Materials and Methods

cDNA, cell culture, and antibodies. Full-length human p38 cDNA was cloned into the mammalian expression vector pCMV-2A-FLAG (Stratagene, La Jolla, CA). Expression plasmids for FLAG-tagged human parkin and V5-tagged human heat shock protein 70 (Hsp70) were kindly provided by R. Takahashi (RIKEN Brain Science Institute, Tokyo, Japan), and hemagglutinin (HA)-tagged mouse C-terminus of hsc70-interacting protein (CHIP) was kindly provided by S. Hatakeyama (Kyushu University, Fukuoka-shi, Japan). Human full-length parkin and its deletion mutants and ubiquitin cDNAs were cloned into pRK5-HA vector as described previously (Chung et al., 2001). A plasmid containing β-galactosidase cDNA was used as a control in all experiments.

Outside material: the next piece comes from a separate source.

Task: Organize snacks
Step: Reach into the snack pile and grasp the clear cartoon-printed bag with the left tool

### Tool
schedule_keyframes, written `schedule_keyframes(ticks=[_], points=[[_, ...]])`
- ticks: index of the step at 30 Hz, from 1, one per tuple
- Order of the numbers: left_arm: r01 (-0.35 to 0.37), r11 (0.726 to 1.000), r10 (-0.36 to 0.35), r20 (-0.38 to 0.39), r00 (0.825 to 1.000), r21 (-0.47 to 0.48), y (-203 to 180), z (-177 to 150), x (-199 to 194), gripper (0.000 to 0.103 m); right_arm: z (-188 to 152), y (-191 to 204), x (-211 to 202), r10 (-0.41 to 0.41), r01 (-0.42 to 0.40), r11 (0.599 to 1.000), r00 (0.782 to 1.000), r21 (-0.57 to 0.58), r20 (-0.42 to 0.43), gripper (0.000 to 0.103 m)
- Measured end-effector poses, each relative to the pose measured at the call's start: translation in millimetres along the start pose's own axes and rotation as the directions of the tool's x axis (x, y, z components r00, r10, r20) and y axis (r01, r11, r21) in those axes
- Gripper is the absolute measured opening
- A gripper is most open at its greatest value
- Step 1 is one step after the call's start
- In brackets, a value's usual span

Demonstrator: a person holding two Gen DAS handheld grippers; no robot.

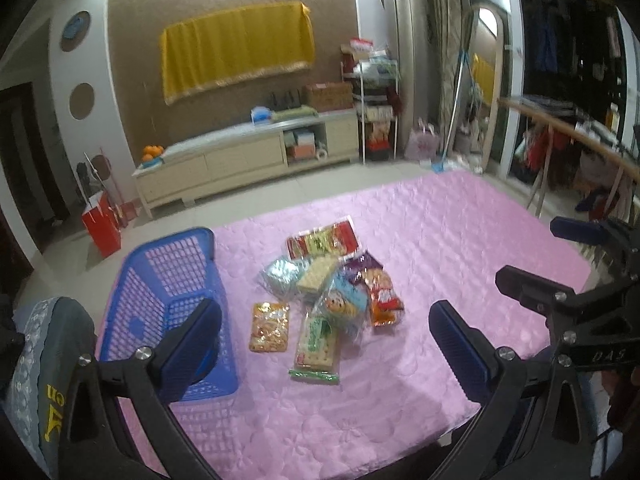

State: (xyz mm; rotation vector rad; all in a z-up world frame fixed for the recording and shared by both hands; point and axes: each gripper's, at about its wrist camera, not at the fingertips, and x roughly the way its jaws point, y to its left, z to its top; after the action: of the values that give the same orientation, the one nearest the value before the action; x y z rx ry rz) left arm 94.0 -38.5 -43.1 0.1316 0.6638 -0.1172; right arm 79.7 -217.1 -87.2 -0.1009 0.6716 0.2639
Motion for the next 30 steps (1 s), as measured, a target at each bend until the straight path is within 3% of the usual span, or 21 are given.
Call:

The integrity of all constructs was confirmed by sequencing.

Human neuroblastoma SK-N-MC and SH-SY5Y cells were purchased from American Type Culture Collection (Manassas, VA). They were maintained in modified Eagle's medium and DMEM supplemented with 10% (v/v) heat-inactivated fetal calf serum at 37°C in a humidified 5% CO₂/95% air atmosphere, respectively. Human neuroblastoma SK-N-MC and SH-SY5Y cells were transiently transfected with the target vector by the Lipofectamine method according to the instructions of the manufacturers (Invitrogen, Carlsbad, CA).

Adult neural stem cells were isolated from the brains of adult parkin null mice and their littermates and cultured as described previously (Zhao et al., 2003).

To prepare the stable transformed cells, SH-SY5Y cells were transfected with pcDNA3-HA-p38. Selections were started 2 d later using a medium containing 700 μg/ml geneticin (Invitrogen). Individual clones were isolated, and their characterization was examined by Western blotting with an antibody against anti-HA.

To generate a peptide antigen of p38, a peptide containing the last 18 amino acids of the C terminal of p38 was synthesized and cross-linked to keyhole limpet hemocyanin. The conjugated peptide was then used to immunize a New Zealand white rabbit (JH745–748) (Cocalico Biologicals, Reamstown, PA). Antisera were purified by affinity chromatography using the same peptide immobilized on SulfoLink gel matrix (Pierce, Rockford, IL) according to the protocol of the manufacturer. Antibody specificity was confirmed by the ability to preabsorb the immunostaining with excess purified p38 protein and with p38 knock-out mice. p38 monoclonal antibody was kindly provided by S. Kim (University of Seoul, Seoul, Korea), and Pael-R monoclonal antibody was kindly provided by R. Takahashi (RIKEN Brain Science Institute, Tokyo, Japan).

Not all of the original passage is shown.